Las algas marinas y su papel en la lucha contra el cambio climático
Las algas marinas son una de las soluciones más prometedoras para combatir el cambio climático. Estas plantas acuáticas tienen la capacidad de capturar grandes cantidades de dióxido de carbono (CO2) y llevarlo consigo hacia el fondo del mar, evitando que se libere a la atmósfera y contribuyendo así a reducir el efecto invernadero.
Este fenómeno, conocido como Carbono Azul, ha despertado el interés de científicos y expertos en todo el mundo. En nuestro país, Chile, se está desarrollando un proyecto piloto de Carbono Azul en las costas de Bahía Inglesa, liderado por Anglo American y desarrollado por Fundación Chile, AquaPacífico y la Universidad Andrés Bello.
Beneficios de las algas marinas
Además de su capacidad para capturar CO2, las algas marinas ofrecen otros beneficios importantes. Estos bosques de algas contribuyen a la biodiversidad marina, creando hábitats 3D que sirven de refugio y alimento para numerosas especies. También ayudan a reciclar nutrientes, succionando el exceso de nitrógeno y fósforo que pueden ser liberados por otras industrias.
Otro beneficio clave de las algas marinas es su capacidad para desacidificar las aguas. Filtran y purifican el agua, haciéndola más habitable para una amplia variedad de organismos marinos.

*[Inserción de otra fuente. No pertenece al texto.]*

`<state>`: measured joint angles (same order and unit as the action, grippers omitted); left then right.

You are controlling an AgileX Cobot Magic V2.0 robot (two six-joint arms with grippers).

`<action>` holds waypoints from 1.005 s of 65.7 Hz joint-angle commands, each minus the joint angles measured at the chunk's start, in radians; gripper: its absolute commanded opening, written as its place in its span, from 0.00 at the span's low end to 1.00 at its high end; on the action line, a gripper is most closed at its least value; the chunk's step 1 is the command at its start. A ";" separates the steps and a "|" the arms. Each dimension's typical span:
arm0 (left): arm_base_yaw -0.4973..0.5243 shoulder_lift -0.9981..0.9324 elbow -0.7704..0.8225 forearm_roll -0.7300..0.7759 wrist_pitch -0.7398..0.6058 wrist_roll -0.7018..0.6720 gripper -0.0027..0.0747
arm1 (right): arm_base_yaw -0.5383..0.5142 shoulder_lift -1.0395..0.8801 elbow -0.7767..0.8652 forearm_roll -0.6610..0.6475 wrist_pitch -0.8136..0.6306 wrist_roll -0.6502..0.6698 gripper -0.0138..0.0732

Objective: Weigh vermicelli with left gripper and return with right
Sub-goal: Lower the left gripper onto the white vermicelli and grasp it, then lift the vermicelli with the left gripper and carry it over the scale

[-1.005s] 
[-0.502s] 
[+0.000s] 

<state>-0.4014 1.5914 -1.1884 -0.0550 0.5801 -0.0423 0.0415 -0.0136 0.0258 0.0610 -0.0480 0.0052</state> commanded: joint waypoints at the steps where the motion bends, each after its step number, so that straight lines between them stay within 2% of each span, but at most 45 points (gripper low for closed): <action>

El potencial de Chile en el Carbono Azul
Chile cuenta con un enorme potencial para el desarrollo de iniciativas de Carbono Azul. Con más de 100 mil zonas costeras y una gran diversidad de especies de algas, el país está en una posición privilegiada para liderar proyectos de captura de CO2 y mitigación del cambio climático.
Además, Chile cuenta con la corriente de Humboldt, que proporciona las aguas frías y nutritivas necesarias para el crecimiento de las algas marinas. El país también cuenta con una sólida base científica y una capacitación destacada en el campo de la investigación marina.
El primer proyecto de Carbono Azul en Chile
El proyecto piloto de Carbono Azul liderado por Anglo American en Bahía Inglesa consta de tres etapas. En la primera etapa, se generan plántulas de algas en laboratorios. Estas plántulas se plantan luego en el mar costero, creando un bosque flotante de macroalgas. Finalmente, se cultiva la parte superficial de este bosque, generando un biocarbón a través del proceso de pirólisis.
Este proyecto es parte del plan de Anglo American para alcanzar la neutralidad de carbono para el año 2040. La ministra de Ciencia, Tecnología, Conocimiento e Innovación de Chile, Aisén Etcheverry, ha elogiado esta iniciativa y ha destacado el potencial de combinar las capacidades de la minería con las capacidades de las algas marinas para encontrar soluciones reales al cambio climático.
Conclusiones
Las algas marinas son una poderosa herramienta en la lucha contra el cambio climático. Su capacidad para capturar CO2 y su papel en la biodiversidad y el reciclaje de nutrientes las convierten en aliadas clave en la mitigación de los efectos del calentamiento global. Chile, con su abundancia de zonas costeras y su diversidad de especies de algas, tiene un enorme potencial para liderar proyectos de Carbono Azul y contribuir a la protección del medio ambiente.